#### Source material
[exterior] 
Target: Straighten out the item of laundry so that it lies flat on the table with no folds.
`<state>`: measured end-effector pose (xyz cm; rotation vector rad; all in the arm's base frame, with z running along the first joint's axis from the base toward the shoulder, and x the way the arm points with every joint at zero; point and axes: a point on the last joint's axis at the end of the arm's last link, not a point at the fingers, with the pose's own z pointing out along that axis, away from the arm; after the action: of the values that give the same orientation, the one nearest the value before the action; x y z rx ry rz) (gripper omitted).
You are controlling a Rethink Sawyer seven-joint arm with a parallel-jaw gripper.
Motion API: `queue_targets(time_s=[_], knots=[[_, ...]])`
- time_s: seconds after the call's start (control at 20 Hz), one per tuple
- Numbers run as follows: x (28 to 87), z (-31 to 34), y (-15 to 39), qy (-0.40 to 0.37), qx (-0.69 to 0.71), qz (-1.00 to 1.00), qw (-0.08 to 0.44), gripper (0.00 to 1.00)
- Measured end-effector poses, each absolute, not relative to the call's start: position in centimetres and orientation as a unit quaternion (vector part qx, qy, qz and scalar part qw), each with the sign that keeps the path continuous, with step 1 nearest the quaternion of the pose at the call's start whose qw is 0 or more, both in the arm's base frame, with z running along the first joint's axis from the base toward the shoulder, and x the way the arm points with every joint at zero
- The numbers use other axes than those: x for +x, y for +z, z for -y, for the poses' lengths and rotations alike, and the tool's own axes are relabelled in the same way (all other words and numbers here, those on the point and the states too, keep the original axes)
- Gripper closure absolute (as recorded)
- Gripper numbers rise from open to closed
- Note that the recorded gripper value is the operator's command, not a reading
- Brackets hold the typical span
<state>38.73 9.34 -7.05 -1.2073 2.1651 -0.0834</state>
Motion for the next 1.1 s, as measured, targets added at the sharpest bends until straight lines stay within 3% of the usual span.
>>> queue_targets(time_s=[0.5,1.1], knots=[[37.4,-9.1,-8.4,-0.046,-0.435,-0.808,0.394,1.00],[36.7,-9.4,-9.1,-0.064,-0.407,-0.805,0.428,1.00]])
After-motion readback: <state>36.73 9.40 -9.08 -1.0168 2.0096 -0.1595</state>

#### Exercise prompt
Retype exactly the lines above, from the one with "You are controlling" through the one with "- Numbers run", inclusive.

#### Response below
You are controlling a Rethink Sawyer seven-joint arm with a parallel-jaw gripper.
Motion API: `queue_targets(time_s=[_], knots=[[_, ...]])`
- time_s: seconds after the call's start (control at 20 Hz), one per tuple
- Numbers run as follows: x (28 to 87), z (-31 to 34), y (-15 to 39), qy (-0.40 to 0.37), qx (-0.69 to 0.71), qz (-1.00 to 1.00), qw (-0.08 to 0.44), gripper (0.00 to 1.00)

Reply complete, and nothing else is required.